Production scenario (novel data)

In production scenario, we are interested in getting as accurate predictions for novel data as possible. To do so, we run a host of pre-trained classifiers against an incoming data set. Then, we aggregate predictions on a single tool basis and select top ones based on corresponding scores (combine_tool_outputs.R).

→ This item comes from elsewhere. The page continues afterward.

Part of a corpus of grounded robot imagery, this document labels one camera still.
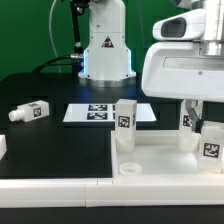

See output file snippet below:

cell_id label_1 label_2 dataset_1 dataset_2 score_1 score_2
ERR2632411 memory B cell memory B cell E-MTAB-6386 OTHER-DATASET 0.8 0.9
ERR2632412 memory B cell memory B cell E-MTAB-6386 OTHER-DATASET 0.8 0.9

This is followed by a second filtering step where predictions across different tools are analysed for consistency and semantic similarity (get_consensus_output.R). Output file snippet:

cell_id label_1 label_2 label_3 weighted.score_1 weighted.score_2 weighted.score_3 agreement_rate unlab_rate mean_sem_sim dataset_1 dataset_2 dataset_3
ERR2632411 memory B cell NA NA NA NA NA 1 0 0.297727360113896 E-MTAB-6386; OTHER-DATASET NA NA
ERR2632412 memory B cell NA NA NA NA NA 1 0 0.297727360113896 E-MTAB-6386; OTHER-DATASET NA NA

NA values are introduced when there are fewer then 3 unique labels - this is caused by either high agreement across tools or poor labelling rate. See the unlab_rate field for more information.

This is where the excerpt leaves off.